1. Determine what kinds of properties you want to buy. This may sound simplistic, but you need to get laser focused on exactly what you want so that you can then plan your marketing campaigns.

2. Build a database of all of these properties in a CRM preferably

3. Find all of the owners contact information(cell phones, correct mailing addresses, emails, etc)

4. Market to these people on a consistent basis:

a. Calling them(either you can do this or you can hire someone to)

b. Mailing them

c. Emailing them

d. Using facebook ads to stay in front of them

e. Using google adwords to target them.

If you are going to generate all of these leads, you need to properly monetize all of them, meaning that you make sure that you are making as much money on all of them that you can so that you are getting back all of the dollars you are spending and then some. This means that you are:

1. Buying the absolute best deals that come from these leads(you cherry pick the best ones)

2. Wholesale the deals that are just "ok" to other investors who are desperate for deals and are sick of buying on the MLS

3. Have an agent partner that you are referring the deals to that are not interested in a true investor offer(this will be 80% of your leads)

4. Have an agent partner who can help you generate and profit from generating buyer leads on all of the listings that you have(there is big money in this if you do it right and it is pretty easy to do)

Regarding the agent partner: when you are marketing for motivated sellers, you are going to end up getting one on one appointments with a lot of sellers. The reality is that roughly 80% of sellers are not going to want to take an investor offer.

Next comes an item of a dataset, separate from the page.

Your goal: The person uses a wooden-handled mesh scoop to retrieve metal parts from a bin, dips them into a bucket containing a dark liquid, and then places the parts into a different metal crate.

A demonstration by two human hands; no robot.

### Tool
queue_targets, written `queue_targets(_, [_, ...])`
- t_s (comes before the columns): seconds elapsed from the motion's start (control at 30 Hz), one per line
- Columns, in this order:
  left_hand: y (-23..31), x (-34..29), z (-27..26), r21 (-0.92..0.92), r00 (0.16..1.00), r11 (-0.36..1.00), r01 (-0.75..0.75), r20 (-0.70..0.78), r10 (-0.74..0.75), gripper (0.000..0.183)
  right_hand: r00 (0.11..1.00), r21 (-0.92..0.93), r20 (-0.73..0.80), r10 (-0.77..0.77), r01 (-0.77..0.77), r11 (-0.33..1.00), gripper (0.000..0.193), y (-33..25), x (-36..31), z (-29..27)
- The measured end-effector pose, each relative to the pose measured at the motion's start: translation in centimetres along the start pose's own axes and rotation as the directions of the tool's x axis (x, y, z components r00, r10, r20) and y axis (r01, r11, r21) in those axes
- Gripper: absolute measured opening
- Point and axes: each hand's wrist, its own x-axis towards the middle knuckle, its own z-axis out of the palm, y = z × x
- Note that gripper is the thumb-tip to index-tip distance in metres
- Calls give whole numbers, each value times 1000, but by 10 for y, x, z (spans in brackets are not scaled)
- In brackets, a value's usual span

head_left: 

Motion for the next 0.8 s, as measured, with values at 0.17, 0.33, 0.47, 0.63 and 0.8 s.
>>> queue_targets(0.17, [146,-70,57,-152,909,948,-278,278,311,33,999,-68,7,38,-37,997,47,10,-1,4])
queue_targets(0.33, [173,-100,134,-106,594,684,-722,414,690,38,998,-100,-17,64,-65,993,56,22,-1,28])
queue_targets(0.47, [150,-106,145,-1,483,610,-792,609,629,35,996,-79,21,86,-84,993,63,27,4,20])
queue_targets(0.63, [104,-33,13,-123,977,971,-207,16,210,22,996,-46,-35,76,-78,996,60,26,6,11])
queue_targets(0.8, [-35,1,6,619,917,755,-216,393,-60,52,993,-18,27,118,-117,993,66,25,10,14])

When you meet with a seller that does not want to take an investor offer, almost all of the time, they still want to sell. The better option for these kinds of people is to refer them to an agent partner of yours to help them get top dollar for their house. If you are a licensed agent yourself, you can take a referral fee on this.

It is important to make sure you montetize(make money on) every single lead that you get because if you don't you will be throwing marketing dollars out the window.